● **Exercise objective**
A bare number is all that is needed: how many lines below contain the string "camera"?

● **Material for this task**

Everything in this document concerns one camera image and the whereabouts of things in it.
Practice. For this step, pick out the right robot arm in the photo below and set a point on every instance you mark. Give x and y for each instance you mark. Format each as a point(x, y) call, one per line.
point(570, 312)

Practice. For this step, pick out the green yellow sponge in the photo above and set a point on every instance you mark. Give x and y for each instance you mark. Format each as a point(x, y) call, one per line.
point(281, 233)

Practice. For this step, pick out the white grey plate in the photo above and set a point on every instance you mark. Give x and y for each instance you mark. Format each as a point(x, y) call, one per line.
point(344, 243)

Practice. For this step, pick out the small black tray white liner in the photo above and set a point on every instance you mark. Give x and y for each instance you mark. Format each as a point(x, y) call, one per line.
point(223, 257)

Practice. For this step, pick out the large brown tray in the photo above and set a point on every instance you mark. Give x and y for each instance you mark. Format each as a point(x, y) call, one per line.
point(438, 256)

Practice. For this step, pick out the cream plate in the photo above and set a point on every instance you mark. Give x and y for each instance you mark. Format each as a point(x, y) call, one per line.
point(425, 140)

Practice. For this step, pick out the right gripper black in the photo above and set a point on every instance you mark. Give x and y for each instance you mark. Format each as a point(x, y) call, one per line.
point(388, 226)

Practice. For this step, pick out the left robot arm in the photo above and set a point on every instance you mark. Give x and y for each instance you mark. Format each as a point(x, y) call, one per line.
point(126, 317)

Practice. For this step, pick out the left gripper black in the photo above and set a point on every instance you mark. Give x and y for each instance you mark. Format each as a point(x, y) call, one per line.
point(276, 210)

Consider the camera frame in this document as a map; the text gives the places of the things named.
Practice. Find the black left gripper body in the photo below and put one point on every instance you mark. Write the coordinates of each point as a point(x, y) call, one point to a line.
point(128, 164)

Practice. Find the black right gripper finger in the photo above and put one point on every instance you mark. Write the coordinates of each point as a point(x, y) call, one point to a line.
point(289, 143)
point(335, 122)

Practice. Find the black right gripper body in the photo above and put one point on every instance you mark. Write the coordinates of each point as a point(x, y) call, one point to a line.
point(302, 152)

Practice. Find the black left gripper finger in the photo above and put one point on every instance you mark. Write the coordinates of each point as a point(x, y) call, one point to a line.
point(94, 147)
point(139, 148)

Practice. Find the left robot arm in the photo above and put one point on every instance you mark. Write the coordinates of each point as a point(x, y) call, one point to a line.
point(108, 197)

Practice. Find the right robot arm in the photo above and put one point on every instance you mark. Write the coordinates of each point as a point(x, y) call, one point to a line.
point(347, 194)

● **The completed task**
2